■ **Work to complete**
Transcribe the listing below only from the line with "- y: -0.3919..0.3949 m" up to and including the line with "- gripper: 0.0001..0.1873".

■ **Source data**
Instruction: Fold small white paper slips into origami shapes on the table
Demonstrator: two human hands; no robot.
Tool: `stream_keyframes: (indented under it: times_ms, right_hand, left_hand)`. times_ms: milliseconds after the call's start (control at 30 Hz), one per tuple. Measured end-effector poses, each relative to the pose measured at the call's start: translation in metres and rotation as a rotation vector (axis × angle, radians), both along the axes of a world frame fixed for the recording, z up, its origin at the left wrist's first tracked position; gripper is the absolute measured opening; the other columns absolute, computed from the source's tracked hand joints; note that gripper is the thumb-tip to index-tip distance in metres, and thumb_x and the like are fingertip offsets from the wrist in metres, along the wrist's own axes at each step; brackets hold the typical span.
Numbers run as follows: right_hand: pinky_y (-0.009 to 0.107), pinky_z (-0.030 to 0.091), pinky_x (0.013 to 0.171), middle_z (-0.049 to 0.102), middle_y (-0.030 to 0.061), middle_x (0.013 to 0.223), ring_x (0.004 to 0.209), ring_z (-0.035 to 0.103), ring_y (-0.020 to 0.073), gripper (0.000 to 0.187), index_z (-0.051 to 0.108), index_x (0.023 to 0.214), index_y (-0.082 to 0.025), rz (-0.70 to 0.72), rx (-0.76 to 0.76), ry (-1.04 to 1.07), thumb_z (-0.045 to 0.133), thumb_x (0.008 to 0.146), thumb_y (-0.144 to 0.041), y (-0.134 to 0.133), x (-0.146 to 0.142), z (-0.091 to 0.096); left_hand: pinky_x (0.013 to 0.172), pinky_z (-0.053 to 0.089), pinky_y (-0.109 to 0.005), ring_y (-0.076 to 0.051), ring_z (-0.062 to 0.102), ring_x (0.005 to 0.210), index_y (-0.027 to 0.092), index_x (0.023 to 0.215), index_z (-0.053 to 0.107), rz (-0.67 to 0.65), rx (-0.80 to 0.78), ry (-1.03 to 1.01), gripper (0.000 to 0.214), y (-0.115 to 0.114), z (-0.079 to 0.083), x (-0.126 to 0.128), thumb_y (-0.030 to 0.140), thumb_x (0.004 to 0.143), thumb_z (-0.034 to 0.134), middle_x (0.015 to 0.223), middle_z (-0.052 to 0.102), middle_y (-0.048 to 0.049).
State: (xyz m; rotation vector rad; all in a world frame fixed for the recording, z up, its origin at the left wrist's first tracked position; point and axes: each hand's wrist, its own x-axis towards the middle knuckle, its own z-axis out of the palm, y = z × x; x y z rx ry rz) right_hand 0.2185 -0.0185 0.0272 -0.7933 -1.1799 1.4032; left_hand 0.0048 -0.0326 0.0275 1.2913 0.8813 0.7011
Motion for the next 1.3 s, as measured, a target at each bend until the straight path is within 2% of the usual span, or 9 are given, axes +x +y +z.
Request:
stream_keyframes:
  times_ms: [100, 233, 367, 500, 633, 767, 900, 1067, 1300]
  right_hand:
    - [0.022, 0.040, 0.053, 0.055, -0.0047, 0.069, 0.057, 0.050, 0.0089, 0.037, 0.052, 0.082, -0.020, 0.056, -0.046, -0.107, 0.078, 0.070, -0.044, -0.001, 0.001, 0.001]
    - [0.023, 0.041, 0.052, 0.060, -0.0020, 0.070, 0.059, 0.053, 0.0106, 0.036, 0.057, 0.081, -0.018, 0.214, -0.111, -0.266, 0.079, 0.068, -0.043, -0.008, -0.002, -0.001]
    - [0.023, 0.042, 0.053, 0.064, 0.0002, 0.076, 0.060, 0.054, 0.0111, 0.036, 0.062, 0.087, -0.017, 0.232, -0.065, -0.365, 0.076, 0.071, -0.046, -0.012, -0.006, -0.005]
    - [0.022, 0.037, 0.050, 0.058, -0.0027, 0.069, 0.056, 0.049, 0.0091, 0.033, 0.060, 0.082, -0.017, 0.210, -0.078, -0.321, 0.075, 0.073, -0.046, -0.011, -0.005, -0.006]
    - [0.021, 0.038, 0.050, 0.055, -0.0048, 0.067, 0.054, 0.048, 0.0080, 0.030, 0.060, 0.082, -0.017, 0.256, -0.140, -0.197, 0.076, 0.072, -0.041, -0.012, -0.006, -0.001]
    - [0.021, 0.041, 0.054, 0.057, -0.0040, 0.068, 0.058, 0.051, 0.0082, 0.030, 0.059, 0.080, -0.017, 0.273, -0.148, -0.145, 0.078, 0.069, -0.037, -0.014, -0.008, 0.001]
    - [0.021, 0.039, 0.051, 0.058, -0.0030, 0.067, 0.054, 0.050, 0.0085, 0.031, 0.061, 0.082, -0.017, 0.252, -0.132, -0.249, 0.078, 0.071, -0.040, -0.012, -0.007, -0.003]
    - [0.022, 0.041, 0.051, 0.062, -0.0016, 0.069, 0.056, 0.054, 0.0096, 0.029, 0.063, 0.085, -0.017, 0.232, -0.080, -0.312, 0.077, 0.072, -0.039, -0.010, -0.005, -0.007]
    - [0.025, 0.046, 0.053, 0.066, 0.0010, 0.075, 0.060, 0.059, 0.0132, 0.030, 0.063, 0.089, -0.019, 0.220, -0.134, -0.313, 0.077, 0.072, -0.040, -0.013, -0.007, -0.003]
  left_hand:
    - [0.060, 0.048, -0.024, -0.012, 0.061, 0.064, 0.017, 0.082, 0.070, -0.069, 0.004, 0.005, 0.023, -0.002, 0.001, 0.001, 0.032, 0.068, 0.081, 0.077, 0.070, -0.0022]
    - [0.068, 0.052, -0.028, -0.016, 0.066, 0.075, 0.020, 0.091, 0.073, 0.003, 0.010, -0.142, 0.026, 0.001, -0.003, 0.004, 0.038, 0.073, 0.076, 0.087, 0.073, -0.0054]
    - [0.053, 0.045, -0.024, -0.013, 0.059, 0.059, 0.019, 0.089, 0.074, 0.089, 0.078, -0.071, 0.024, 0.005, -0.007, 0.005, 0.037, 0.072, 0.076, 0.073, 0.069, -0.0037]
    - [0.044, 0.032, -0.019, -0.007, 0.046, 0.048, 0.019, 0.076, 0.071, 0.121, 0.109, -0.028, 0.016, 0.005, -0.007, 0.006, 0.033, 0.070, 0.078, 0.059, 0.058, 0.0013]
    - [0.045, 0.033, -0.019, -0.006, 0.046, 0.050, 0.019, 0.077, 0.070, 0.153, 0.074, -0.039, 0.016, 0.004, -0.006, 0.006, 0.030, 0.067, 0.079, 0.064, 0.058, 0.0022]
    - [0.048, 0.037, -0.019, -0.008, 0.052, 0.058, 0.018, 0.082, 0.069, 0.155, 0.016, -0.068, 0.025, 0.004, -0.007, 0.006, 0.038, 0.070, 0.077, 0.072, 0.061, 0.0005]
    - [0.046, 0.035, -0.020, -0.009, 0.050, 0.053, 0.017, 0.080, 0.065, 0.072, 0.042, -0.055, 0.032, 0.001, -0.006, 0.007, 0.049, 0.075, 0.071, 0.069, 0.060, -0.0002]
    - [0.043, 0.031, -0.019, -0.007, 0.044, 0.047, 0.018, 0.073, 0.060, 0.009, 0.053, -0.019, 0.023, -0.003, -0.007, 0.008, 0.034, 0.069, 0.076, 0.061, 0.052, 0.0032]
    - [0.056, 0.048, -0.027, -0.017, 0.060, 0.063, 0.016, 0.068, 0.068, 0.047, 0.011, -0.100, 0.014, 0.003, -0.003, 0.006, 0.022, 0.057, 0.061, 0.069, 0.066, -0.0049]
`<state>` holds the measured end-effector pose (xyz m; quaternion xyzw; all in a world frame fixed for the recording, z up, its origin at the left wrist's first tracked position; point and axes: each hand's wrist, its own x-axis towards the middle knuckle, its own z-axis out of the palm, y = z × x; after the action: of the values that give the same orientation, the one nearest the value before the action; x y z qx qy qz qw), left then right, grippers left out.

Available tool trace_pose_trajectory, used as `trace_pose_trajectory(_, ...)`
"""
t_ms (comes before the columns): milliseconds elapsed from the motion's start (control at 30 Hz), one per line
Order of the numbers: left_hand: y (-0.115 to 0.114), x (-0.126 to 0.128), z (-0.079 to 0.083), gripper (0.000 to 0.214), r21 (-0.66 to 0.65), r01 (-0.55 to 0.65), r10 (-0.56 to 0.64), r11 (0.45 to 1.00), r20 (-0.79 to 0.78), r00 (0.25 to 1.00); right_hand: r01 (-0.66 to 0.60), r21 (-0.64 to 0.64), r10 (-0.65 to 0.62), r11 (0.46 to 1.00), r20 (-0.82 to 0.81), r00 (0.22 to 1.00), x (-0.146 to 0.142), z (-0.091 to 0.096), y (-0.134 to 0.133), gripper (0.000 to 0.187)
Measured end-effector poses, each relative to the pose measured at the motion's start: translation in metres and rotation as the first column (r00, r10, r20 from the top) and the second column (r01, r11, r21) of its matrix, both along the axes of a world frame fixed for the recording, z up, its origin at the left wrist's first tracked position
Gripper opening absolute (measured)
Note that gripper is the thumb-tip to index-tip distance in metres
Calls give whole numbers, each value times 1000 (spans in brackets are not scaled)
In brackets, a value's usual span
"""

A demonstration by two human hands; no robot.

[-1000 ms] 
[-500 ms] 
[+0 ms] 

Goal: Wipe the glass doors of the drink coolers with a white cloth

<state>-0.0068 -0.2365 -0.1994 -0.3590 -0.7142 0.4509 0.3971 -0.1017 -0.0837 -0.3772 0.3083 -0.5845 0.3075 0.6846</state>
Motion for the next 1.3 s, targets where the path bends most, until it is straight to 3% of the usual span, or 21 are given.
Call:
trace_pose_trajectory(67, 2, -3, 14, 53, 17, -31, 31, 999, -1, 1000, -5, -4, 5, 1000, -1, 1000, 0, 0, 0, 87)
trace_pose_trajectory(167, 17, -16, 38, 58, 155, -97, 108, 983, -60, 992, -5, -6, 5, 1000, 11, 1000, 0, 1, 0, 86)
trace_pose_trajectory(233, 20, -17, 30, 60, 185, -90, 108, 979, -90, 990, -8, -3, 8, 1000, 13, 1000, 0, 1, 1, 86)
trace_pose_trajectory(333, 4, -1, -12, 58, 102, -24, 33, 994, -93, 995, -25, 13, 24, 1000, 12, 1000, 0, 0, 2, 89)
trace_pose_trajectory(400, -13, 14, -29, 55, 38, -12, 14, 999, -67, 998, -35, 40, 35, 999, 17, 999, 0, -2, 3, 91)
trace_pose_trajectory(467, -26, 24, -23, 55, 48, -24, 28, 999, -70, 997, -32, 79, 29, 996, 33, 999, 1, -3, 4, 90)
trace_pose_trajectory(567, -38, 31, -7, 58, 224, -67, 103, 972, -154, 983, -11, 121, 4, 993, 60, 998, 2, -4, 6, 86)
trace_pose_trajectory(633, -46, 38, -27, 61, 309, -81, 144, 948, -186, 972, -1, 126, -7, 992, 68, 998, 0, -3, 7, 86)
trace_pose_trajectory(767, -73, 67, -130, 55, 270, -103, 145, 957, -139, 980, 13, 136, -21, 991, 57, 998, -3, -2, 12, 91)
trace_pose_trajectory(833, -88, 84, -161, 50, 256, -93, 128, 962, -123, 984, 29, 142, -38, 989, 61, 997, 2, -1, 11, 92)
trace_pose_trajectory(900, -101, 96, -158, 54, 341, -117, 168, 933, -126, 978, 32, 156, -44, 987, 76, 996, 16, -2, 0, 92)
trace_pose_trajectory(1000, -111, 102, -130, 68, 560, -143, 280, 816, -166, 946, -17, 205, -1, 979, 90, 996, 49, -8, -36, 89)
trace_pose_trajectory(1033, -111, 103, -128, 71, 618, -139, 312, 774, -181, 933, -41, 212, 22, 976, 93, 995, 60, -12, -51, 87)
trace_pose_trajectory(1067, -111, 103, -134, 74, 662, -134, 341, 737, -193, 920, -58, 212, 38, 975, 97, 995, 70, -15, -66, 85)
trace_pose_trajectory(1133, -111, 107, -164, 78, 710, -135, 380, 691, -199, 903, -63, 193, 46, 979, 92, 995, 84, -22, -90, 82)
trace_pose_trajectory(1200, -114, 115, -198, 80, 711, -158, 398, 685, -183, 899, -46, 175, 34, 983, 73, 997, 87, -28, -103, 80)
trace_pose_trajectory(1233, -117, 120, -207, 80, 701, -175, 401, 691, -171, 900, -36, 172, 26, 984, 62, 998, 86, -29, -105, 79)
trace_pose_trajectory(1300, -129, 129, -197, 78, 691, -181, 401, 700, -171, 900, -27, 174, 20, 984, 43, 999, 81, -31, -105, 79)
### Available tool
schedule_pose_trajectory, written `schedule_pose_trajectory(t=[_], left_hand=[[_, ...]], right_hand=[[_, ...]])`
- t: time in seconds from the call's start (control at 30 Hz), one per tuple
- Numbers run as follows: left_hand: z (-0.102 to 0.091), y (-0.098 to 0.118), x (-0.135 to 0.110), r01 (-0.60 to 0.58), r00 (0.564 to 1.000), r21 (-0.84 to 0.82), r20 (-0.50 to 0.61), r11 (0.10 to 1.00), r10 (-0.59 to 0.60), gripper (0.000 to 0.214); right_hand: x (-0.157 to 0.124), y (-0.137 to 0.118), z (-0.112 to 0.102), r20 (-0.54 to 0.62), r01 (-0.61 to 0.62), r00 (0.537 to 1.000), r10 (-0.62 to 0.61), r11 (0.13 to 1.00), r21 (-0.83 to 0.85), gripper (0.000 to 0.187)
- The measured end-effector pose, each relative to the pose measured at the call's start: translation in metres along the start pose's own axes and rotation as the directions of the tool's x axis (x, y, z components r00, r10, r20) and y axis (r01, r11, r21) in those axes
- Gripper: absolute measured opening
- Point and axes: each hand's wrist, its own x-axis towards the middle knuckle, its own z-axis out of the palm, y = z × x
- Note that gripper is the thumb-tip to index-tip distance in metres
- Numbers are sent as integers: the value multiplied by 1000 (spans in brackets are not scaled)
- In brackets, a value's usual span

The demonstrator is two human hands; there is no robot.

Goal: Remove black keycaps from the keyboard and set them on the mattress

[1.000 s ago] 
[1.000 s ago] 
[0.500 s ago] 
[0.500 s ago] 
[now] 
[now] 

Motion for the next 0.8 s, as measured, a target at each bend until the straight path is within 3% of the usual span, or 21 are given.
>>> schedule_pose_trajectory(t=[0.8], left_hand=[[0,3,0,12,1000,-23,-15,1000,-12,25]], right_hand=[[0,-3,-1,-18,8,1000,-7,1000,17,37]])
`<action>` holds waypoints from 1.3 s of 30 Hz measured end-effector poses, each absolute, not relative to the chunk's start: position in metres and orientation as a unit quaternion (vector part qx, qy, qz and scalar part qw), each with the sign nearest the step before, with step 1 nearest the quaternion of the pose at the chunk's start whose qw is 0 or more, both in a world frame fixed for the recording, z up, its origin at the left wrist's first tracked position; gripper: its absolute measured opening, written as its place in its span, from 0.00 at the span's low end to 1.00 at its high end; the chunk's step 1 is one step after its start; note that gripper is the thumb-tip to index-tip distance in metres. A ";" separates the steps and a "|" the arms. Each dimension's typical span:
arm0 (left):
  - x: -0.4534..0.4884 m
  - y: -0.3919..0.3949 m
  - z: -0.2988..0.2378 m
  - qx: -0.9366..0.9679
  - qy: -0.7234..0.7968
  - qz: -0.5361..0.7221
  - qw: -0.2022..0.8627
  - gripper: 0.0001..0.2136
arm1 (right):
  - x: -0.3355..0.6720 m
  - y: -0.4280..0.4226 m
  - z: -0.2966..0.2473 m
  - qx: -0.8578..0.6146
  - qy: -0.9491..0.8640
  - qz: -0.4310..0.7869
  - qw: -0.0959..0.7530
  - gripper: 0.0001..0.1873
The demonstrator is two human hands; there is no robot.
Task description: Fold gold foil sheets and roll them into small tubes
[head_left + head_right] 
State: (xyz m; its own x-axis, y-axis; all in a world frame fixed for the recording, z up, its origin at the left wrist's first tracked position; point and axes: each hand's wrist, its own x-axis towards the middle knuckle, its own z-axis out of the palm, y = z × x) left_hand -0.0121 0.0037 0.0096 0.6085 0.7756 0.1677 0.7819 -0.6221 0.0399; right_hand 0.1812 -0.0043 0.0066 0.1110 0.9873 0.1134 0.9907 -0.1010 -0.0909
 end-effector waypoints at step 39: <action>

■ **Solution to the problem**
  - y: -0.3919..0.3949 m
  - z: -0.2988..0.2378 m
  - qx: -0.9366..0.9679
  - qy: -0.7234..0.7968
  - qz: -0.5361..0.7221
  - qw: -0.2022..0.8627
  - gripper: 0.0001..0.2136
arm1 (right):
  - x: -0.3355..0.6720 m
  - y: -0.4280..0.4226 m
  - z: -0.2966..0.2473 m
  - qx: -0.8578..0.6146
  - qy: -0.9491..0.8640
  - qz: -0.4310..0.7869
  - qw: -0.0959..0.7530
  - gripper: 0.0001..0.1873

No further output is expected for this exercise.